> EXERCISE REQUIREMENTS
Beginning with the line below that contains "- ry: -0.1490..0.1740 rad" and ending with the line that contains "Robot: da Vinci", copy every line exactly. Copy nothing else.

····················

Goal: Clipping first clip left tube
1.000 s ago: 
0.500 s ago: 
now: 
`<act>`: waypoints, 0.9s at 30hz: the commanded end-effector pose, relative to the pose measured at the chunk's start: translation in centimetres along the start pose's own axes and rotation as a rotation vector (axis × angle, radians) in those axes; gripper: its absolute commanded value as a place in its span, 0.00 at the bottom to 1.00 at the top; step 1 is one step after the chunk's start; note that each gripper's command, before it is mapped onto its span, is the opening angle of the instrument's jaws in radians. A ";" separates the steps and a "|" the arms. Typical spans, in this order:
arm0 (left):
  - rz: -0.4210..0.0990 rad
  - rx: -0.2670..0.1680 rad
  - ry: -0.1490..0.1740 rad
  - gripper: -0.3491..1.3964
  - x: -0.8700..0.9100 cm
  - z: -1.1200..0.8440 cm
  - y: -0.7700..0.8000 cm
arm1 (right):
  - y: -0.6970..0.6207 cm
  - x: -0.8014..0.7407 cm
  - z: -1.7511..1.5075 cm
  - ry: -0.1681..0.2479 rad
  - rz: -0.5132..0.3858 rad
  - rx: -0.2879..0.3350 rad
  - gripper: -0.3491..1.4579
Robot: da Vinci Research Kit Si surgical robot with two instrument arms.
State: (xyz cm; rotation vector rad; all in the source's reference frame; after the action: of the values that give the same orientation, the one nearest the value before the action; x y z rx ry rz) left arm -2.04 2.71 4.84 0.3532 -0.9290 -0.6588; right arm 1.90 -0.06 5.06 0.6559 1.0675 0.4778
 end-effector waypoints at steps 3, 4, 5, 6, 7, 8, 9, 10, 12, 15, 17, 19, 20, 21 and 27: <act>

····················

> RESULT
  - ry: -0.1490..0.1740 rad
  - gripper: -0.3491..1.3964
  - x: -0.8700..0.9100 cm
  - z: -1.1200..0.8440 cm
  - y: -0.7700..0.8000 cm
arm1 (right):
  - y: -0.6970..0.6207 cm
  - x: -0.8014..0.7407 cm
  - z: -1.7511..1.5075 cm
  - ry: -0.1681..0.2479 rad
  - rz: -0.5132..0.3858 rad
  - rx: -0.2879..0.3350 rad
  - gripper: -0.3491..1.4579
Robot: da Vinci Research Kit Si surgical robot with two instrument arms.

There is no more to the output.